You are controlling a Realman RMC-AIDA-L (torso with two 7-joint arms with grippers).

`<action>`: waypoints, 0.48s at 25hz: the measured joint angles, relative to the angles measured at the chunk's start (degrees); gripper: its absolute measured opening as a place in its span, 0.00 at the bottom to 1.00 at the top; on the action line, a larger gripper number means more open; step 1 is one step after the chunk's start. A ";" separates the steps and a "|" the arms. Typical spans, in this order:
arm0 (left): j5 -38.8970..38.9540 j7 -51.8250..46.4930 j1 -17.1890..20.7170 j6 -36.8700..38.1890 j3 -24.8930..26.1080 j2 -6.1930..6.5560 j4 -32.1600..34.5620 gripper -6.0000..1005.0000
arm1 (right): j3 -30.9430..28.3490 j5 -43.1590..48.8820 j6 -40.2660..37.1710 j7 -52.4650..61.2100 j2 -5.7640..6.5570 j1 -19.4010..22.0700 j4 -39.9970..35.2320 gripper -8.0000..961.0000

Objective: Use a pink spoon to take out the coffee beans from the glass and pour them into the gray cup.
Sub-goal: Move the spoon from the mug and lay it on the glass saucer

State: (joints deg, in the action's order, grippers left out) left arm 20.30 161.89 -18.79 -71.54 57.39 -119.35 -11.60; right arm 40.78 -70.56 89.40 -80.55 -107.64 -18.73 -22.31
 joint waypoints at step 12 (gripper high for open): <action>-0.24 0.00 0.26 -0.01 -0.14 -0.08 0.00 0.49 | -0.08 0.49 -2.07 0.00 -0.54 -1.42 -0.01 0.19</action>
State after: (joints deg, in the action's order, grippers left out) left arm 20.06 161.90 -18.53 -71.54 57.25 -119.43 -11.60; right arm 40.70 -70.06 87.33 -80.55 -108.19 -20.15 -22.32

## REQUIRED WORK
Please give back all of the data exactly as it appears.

## RESPONSE FOR THIS EXERCISE
You are controlling a Realman RMC-AIDA-L (torso with two 7-joint arms with grippers).

`<action>`: waypoints, 0.48s at 25hz: the measured joint angles, relative to the angles measured at the chunk's start (degrees); gripper: its absolute measured opening as a place in its span, 0.00 at the bottom to 1.00 at the top; on the action line, a larger gripper number means more open; step 1 is one step after the chunk's start. A ";" separates the steps and a "|" the arms. Typical spans, in this order:
arm0 (left): j5 -38.8970..38.9540 j7 -51.8250..46.4930 j1 -17.1890..20.7170 j6 -36.8700..38.1890 j3 -24.8930..26.1080 j2 -6.1930..6.5560 j4 -32.1600..34.5620 gripper -6.0000..1005.0000
arm1 (right): j3 -30.9430..28.3490 j5 -43.1590..48.8820 j6 -40.2660..37.1710 j7 -52.4650..61.2100 j2 -5.7640..6.5570 j1 -19.4010..22.0700 j4 -39.9970..35.2320 gripper -8.0000..961.0000

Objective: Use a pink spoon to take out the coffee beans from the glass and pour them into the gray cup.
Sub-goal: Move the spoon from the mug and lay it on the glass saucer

State: (joints deg, in the action's order, grippers left out) left arm 20.30 161.89 -18.79 -71.54 57.39 -119.35 -11.60; right arm 40.78 -70.56 89.40 -80.55 -107.64 -18.73 -22.31
 joint waypoints at step 12 (gripper high for open): <action>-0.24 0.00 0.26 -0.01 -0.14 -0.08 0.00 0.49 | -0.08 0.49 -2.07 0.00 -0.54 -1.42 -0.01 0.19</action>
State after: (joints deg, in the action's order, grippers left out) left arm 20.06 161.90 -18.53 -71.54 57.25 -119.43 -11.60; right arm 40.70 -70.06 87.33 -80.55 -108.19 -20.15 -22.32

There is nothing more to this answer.